4.9. Representing Letters with ASCII¶
To represent things other than integers, we need to find a way to map the data we wish to represent onto binary strings. These mappings can be completely arbitrary. If we want to represent a choice between apples, bananas, oranges, and pears (perhaps as the fruit choices in a menu) we could recognize that it requires 2 bits to represent 4 things (as \(2^2 = 4\)) and pick one two-bit pattern for each item. Perhaps we would declare that 00: apples, 01: bananas, 10: oranges, and 11: pears. We could also pick any other assignments, as long as we were consistent about it and everyone agreed to use the same system, it would not matter if 00 meant apples or bananas.

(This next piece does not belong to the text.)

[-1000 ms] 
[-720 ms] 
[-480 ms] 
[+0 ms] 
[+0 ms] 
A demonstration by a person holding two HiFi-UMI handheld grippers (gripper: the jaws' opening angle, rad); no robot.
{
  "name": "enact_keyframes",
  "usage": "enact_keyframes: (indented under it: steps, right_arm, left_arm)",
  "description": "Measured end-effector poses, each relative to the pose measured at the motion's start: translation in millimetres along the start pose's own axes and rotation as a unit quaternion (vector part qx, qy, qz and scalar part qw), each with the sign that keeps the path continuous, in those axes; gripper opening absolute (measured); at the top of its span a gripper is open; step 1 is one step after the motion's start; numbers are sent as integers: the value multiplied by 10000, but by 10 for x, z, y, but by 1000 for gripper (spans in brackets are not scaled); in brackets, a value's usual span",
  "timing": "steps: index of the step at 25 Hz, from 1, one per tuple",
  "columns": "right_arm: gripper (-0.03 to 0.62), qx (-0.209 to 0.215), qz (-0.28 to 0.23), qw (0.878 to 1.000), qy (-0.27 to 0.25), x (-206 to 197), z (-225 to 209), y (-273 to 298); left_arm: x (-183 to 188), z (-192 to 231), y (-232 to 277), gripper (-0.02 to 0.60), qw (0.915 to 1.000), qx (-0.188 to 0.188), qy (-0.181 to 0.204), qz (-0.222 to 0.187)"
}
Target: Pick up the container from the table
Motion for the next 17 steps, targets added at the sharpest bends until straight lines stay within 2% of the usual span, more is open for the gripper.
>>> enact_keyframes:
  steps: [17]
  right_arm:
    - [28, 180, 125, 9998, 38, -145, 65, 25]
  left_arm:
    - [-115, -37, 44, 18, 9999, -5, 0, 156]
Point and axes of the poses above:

ASCII is such a system for mapping text, like the letter ‘a’, onto a binary number, like the value 01100001. For different programs to be able to read each other’s files, they must agree on what this 01100001 means. That is the point of ASCII - a common system for representing text as binary values, used by almost every program that works with text. When you make a plain text file in a simple text editing program like Notepad, you are working with ASCII text. (More complex programs like Word that feature different formatting options are not ASCII based). It should not matter if you save a text file with a program on a Macintosh and open it with a different program on a Windows machine; as long as they both “speak” ASCII, they will agree on what the file contains.

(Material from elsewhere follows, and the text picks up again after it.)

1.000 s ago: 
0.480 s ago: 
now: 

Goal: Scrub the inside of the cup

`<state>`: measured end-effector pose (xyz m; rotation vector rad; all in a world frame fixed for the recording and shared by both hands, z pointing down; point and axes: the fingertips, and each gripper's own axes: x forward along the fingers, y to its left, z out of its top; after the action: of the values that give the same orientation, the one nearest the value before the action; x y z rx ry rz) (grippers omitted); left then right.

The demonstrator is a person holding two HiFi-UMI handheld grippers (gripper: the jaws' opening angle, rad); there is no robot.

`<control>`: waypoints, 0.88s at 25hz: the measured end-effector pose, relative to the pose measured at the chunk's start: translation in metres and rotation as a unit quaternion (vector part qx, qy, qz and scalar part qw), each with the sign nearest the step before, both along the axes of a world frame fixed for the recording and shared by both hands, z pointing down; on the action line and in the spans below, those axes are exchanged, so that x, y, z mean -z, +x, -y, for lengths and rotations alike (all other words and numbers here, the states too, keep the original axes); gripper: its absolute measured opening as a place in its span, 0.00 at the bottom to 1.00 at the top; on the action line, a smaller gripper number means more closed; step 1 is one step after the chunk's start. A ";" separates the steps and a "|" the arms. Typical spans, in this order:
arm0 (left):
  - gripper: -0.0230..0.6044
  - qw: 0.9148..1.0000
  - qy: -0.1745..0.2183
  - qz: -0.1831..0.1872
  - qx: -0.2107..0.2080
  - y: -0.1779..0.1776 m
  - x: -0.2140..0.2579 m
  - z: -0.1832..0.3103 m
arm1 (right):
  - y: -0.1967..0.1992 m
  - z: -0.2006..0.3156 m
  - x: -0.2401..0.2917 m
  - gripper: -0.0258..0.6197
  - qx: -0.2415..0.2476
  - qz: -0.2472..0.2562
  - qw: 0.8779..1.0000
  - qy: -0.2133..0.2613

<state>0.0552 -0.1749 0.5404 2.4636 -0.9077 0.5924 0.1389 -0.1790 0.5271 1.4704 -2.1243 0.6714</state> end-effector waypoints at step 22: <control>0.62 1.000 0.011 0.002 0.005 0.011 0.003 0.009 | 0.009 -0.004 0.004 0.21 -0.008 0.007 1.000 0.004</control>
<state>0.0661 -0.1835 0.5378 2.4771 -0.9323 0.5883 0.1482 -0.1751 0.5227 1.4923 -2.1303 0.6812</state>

ASCII needs to represent all the common symbols used in text files: letters (capital and lower case), punctuation, digits, and special control symbols like “tab”. An ASCII table shows all the mappings of numbers to characters. You can use the slider below to view various parts of the ASCII table.
Some key things about ASCII codes:
The codes from 0-31 (00000000-00011111) are all invisible symbols like “tab” or “end of line”.
The capital letters range from 65-90 (01000001-01011010)
The lowercase letters start at 97 (01100001). That means a computer often thinks ‘A’ is less than ‘a’.
Originally, the ASCII codes only covered 7 bits (up to 127). All the codes above 127 were added later, and there are multiple versions of what they mean. Often they are used for things like accented characters.